My dad Luigi loved stories. Born in Sicily in 1922 he went to work at age six and never stopped. Dad never attended even a day of school and later in life, like most in his army group in World War Two he had to pay someone literate to write letters back home to his parents and many siblings, and they then had to find someone able to read them.

My mother Cristina spent only one year at school. Dad and mum married in 1951 but he came to Australia in 1952 alone. By 1956 he had saved enough money to bring mum out. They had a wonderful life in a little town in NSW, Taylor’s Arm and then Macksville. They grew bananas until the late 1970s. They loved Australia and the acceptance they felt in what they thought was a strange but very familiar world of kind people in a little town, just like where they’d come from. Their kindness and inclusiveness strongly informed my passion for helping people.

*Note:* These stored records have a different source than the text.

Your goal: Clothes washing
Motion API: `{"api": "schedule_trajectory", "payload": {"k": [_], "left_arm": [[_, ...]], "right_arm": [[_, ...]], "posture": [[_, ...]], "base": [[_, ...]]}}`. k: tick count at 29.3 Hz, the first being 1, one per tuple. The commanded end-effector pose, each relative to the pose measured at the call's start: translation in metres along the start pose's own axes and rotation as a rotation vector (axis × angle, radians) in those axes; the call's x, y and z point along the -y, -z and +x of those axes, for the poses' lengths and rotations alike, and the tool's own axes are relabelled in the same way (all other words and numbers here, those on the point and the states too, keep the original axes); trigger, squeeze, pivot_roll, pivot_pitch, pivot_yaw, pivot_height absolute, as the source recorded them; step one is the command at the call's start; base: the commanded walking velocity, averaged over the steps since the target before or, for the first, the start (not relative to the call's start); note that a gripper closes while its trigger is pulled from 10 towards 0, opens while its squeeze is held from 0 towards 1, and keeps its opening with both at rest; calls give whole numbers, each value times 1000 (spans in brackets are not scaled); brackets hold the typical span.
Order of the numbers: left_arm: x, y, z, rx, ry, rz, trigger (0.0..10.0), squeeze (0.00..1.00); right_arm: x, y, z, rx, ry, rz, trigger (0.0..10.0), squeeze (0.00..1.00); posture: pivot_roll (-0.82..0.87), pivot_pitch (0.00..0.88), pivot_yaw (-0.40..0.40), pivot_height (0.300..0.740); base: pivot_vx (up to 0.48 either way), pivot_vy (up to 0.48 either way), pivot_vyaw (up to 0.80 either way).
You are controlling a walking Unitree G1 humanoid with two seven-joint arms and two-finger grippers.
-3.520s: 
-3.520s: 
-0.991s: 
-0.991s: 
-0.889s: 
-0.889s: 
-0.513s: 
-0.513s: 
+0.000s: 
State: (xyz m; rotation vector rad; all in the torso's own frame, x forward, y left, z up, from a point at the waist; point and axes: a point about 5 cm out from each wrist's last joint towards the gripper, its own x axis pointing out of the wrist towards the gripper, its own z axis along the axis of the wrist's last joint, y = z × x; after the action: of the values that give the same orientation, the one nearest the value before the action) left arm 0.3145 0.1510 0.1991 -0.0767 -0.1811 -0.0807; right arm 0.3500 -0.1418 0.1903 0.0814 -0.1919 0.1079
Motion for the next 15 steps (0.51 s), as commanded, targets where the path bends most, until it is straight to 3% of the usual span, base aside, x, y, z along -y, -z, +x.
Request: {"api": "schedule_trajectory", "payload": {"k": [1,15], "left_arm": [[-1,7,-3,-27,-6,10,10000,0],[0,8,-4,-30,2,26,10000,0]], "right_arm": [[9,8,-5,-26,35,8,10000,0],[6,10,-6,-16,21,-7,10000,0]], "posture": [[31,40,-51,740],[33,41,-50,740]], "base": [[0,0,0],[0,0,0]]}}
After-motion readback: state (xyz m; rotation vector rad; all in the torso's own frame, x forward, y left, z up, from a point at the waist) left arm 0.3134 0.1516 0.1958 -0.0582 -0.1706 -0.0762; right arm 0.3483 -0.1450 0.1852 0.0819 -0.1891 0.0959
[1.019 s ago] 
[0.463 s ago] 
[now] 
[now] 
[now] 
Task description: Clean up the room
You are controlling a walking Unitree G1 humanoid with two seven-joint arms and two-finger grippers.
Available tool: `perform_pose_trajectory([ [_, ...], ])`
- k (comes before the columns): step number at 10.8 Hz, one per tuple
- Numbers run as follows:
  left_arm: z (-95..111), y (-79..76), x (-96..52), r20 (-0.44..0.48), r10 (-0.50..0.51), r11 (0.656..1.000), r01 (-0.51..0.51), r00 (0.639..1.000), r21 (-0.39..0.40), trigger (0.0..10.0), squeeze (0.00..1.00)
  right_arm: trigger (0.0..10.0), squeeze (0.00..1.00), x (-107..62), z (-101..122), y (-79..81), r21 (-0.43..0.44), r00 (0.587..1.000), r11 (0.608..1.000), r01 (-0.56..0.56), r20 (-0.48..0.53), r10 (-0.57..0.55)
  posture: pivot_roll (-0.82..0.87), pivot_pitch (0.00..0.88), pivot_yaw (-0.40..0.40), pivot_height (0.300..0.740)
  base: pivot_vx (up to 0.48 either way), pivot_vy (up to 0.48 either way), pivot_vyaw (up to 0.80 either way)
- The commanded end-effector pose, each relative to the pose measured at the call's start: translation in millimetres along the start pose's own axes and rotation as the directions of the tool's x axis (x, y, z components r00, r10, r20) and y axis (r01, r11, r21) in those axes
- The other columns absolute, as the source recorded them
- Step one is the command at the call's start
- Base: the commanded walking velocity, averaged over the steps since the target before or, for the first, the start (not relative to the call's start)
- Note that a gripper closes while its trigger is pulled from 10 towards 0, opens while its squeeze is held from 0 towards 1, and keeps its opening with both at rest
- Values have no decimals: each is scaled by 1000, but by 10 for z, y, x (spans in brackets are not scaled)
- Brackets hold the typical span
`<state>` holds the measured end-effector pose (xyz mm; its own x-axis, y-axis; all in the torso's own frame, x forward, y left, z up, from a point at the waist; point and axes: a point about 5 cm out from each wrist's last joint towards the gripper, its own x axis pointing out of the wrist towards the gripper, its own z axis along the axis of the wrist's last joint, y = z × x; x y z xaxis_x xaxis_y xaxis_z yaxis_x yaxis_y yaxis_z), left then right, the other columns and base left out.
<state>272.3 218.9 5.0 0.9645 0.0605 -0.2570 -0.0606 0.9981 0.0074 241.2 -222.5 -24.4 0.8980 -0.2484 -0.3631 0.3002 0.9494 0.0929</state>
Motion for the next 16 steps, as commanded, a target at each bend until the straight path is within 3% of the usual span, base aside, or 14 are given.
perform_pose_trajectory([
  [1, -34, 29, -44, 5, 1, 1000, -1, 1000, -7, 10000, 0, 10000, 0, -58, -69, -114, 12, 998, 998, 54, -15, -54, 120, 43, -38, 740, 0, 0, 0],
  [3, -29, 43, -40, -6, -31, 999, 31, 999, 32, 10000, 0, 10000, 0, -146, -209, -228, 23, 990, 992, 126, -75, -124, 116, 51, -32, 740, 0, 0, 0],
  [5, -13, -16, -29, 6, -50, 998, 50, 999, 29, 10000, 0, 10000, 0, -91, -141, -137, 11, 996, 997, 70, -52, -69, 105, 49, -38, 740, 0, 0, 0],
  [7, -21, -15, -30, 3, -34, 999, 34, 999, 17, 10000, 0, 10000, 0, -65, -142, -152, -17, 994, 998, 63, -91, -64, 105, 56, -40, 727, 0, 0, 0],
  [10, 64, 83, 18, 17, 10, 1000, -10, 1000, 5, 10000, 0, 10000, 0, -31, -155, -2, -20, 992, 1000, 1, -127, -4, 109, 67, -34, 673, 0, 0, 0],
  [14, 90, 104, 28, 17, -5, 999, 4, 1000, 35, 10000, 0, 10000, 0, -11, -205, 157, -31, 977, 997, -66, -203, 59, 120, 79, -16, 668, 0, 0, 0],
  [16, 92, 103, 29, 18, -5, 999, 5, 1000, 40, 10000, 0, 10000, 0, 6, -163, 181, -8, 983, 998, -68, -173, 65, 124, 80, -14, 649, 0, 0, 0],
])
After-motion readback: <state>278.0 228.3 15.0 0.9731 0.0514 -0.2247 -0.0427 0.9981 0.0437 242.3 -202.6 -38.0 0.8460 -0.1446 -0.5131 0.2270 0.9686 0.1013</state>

I remember when I was small the other kids I knew had stories read to them by their parents. Although mum and dad could not do this, they more than made up for it. Instead of reading to us they would sing old songs, tell us folk tales and inventively make up stories - including retelling the plots of old John Wayne western movies. Dad and mum loved going to the movies and following stories on the radio and TV.

In his later years, dad had the time to slowly and painstakingly read simple romance and adventure stories in Italian. They gave him immense joy to read and reread. I collect books of every genre so I was especially thrilled to finally see my parents experience the fun of a new book. In their retirement years, when a new book arrived, I could see they felt it was a true wonder, the book became a journey or a mystery that they shared together. They often read just a chapter a week and then they would talk about it for hours before moving on to the next. When I think back about it, it puts me in mind of how the readers of Charles Dickens must have felt, going over chapters one at a time together, then waiting for the next instalment.

Dad and mum both grew up in the same small village in Sicily and both had fathers who recounted to them old adventures of the historic Charlemagne and the Paladins of France. When I found a children’s book about the historic knights, written in Italian, simple enough for them to read, it was like bringing home the Holy Grail.

They died a couple of years apart, in their 80s, after a long and happy life in the little town in the country that accepted and loved them. The adventure book, with it’s thrilling front cover of a bersagliere, (a running infantryman) a ridiculous but beautifully romantic nod to the infantry brigade in WW2 that my dad was so proud to be a part of – and ironic given his general horror at WW2 itself) now sits next to a couple of other similar potboilers at my home, the cluster being flanked on either side by Raymond Chandler and Jane Austen, for me these books give the same joy.

Dr Antonio Di Dio
October 2021

Luigi Di Dio, 1950s Australia.
“Looking like a friend of Philip Marlowe.” – Antonio Di Dio.